What about adding motorways? OSM indicates routes with M prefix. Dunno if they are signed.
The M routes are metropolitan routes, a minority of which are motorways. South Africa signs motorway status with blue signs (instead of green), not with a particular alphanumeric route designation. Si404 has already drafted zaff, which will add a lot of freeways/motorways not already in zafn or zafr.
Metropolitan routes are signed (in theory). In peer reviewing zafr, I noticed Capetown signs most M routes quite well, and Johannesburg maybe used to sign its system well, but most of the signs have vanished. The other cities with M routes seem to lie somewhere in the middle. I have yet to find any official lists of M routes, but Wikipedia has detailed route descriptions for Johannesburg, as well as summarized route descriptions for East London/Buffalo City, Capetown, Pretoria/Tshwane, Durban/Ethekwini, Bloemfontein/Mangaung, Port Elizabeth/Gqeberha, and Pietermaritzburg. I also stumbled across small metropolitan route systems in Welkom and in Vereeniging and Vanderbijlpark, which are not documented at all on Wikipedia. It's quite possible that there are other systems that I am unaware of.

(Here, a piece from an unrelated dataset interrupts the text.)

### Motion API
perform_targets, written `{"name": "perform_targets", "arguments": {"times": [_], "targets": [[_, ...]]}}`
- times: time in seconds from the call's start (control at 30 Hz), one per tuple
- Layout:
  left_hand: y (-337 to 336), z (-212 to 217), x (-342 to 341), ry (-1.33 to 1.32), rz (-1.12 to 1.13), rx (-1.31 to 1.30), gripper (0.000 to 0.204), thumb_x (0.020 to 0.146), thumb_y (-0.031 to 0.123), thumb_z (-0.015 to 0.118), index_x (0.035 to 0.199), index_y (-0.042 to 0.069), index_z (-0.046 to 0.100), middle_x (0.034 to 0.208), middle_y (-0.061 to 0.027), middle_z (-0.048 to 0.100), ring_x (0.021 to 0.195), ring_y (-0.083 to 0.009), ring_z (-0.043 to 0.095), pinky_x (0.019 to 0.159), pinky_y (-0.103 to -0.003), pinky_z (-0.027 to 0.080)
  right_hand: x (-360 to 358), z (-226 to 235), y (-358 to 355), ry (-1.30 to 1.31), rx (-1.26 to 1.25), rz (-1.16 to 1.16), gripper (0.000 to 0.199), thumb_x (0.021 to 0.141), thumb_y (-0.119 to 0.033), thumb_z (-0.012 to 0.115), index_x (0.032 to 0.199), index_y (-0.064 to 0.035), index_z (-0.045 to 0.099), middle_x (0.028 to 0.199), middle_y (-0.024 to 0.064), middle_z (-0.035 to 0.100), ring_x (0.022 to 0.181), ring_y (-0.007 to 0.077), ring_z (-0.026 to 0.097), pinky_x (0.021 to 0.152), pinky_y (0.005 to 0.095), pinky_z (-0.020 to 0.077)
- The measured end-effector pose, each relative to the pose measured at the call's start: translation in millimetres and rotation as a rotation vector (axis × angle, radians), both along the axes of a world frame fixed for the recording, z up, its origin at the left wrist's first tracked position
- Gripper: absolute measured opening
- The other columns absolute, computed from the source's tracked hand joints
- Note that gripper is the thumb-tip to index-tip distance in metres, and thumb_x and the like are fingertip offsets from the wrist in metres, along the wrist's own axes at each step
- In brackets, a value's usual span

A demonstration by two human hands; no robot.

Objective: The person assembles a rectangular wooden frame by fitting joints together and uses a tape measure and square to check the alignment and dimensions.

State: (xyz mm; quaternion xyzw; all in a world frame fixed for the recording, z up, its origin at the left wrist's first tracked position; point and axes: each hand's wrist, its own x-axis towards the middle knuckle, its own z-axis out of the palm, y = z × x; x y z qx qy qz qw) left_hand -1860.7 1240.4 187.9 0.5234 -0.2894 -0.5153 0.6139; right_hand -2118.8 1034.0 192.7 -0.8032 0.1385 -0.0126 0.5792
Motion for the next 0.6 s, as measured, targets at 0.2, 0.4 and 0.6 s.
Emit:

In theory, I think adding metropolitan routes would be worthwhile, since most large cities (excluding Johannesburg) don't have a lot of R routes in the urban and suburban areas. In practice, drafting some systems would be quite difficult. Signage is often deficient, and in some cases is even contradictory. (See my confusion over the correct route of East London's M18 above.) I also don't know the extent to which the Wikipedia lists are complete. For example,
M20 is missing from the list of East London's M routes.
What about 3-digit R routes e.g. Cape Town's outer beltway R300?
This is the logical next step if we want to add more routes in South Africa (which I think we should, since the routes we currently have mapped are quite sparse compared to the average U.S. state or European country). Wikipedia lists 230 regional routes. If we mapped them, we would get a slightly different number for three reasons:
1. The R100s are old alignments of national routes, and therefore most are split into multiple discontinuous segments that we would have to draft as separate routes.
2. At least several are unsigned and have been for well over a decade, despite appearing in the RDDA (such as R724).
3. Wikipedia is missing at least one route (R373).
Unfortunately, the RDDA isn't a trustworthy source for all of the regional routes because it is outdated. I came across numerous examples where a regional route had been decommissioned, and the number had quickly been reassigned to a new route in a completely different location.